What this task involves.
Your answer should be the full listing, copied word for word.

Given material.
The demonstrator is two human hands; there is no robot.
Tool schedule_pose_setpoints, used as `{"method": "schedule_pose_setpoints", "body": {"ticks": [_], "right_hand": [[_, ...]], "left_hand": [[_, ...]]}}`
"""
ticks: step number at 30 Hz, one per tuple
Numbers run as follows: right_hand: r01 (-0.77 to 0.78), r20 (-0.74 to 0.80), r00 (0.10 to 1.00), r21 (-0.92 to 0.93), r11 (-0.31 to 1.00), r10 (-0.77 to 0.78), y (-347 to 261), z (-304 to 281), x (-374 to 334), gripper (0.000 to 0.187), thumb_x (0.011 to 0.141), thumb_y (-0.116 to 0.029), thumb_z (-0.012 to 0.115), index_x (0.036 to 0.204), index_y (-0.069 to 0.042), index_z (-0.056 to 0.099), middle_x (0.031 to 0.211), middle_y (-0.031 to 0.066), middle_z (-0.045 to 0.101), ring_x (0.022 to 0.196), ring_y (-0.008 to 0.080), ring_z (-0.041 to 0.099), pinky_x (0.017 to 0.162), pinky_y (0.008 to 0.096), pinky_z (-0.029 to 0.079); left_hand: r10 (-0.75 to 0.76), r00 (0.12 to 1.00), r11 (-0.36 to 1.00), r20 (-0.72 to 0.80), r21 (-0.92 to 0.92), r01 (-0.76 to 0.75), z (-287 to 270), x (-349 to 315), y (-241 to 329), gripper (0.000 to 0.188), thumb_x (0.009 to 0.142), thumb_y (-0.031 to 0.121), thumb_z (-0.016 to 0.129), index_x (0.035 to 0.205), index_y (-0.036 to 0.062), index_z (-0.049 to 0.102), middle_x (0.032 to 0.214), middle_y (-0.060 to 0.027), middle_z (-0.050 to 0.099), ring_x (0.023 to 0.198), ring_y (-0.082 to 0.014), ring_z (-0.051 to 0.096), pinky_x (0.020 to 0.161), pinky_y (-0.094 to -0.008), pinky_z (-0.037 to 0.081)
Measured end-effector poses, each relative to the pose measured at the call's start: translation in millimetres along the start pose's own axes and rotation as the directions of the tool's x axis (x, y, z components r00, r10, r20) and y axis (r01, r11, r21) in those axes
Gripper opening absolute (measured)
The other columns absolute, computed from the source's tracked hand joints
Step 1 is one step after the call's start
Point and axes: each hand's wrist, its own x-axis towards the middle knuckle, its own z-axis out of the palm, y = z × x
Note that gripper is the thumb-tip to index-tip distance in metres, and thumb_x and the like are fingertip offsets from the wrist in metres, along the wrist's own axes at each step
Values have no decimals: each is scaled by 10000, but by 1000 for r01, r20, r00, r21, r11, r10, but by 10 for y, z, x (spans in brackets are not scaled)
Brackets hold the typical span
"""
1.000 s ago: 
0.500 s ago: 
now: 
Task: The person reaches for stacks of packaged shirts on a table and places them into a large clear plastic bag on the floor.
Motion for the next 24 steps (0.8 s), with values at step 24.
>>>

Finished exercise.
The demonstrator is two human hands; there is no robot.
Tool schedule_pose_setpoints, used as `{"method": "schedule_pose_setpoints", "body": {"ticks": [_], "right_hand": [[_, ...]], "left_hand": [[_, ...]]}}`
"""
ticks: step number at 30 Hz, one per tuple
Numbers run as follows: right_hand: r01 (-0.77 to 0.78), r20 (-0.74 to 0.80), r00 (0.10 to 1.00), r21 (-0.92 to 0.93), r11 (-0.31 to 1.00), r10 (-0.77 to 0.78), y (-347 to 261), z (-304 to 281), x (-374 to 334), gripper (0.000 to 0.187), thumb_x (0.011 to 0.141), thumb_y (-0.116 to 0.029), thumb_z (-0.012 to 0.115), index_x (0.036 to 0.204), index_y (-0.069 to 0.042), index_z (-0.056 to 0.099), middle_x (0.031 to 0.211), middle_y (-0.031 to 0.066), middle_z (-0.045 to 0.101), ring_x (0.022 to 0.196), ring_y (-0.008 to 0.080), ring_z (-0.041 to 0.099), pinky_x (0.017 to 0.162), pinky_y (0.008 to 0.096), pinky_z (-0.029 to 0.079); left_hand: r10 (-0.75 to 0.76), r00 (0.12 to 1.00), r11 (-0.36 to 1.00), r20 (-0.72 to 0.80), r21 (-0.92 to 0.92), r01 (-0.76 to 0.75), z (-287 to 270), x (-349 to 315), y (-241 to 329), gripper (0.000 to 0.188), thumb_x (0.009 to 0.142), thumb_y (-0.031 to 0.121), thumb_z (-0.016 to 0.129), index_x (0.035 to 0.205), index_y (-0.036 to 0.062), index_z (-0.049 to 0.102), middle_x (0.032 to 0.214), middle_y (-0.060 to 0.027), middle_z (-0.050 to 0.099), ring_x (0.023 to 0.198), ring_y (-0.082 to 0.014), ring_z (-0.051 to 0.096), pinky_x (0.020 to 0.161), pinky_y (-0.094 to -0.008), pinky_z (-0.037 to 0.081)
Measured end-effector poses, each relative to the pose measured at the call's start: translation in millimetres along the start pose's own axes and rotation as the directions of the tool's x axis (x, y, z components r00, r10, r20) and y axis (r01, r11, r21) in those axes
Gripper opening absolute (measured)
The other columns absolute, computed from the source's tracked hand joints
Step 1 is one step after the call's start
Point and axes: each hand's wrist, its own x-axis towards the middle knuckle, its own z-axis out of the palm, y = z × x
Note that gripper is the thumb-tip to index-tip distance in metres, and thumb_x and the like are fingertip offsets from the wrist in metres, along the wrist's own axes at each step
Values have no decimals: each is scaled by 10000, but by 1000 for r01, r20, r00, r21, r11, r10, but by 10 for y, z, x (spans in brackets are not scaled)
Brackets hold the typical span
"""
1.000 s ago: 
0.500 s ago: 
now: 
Task: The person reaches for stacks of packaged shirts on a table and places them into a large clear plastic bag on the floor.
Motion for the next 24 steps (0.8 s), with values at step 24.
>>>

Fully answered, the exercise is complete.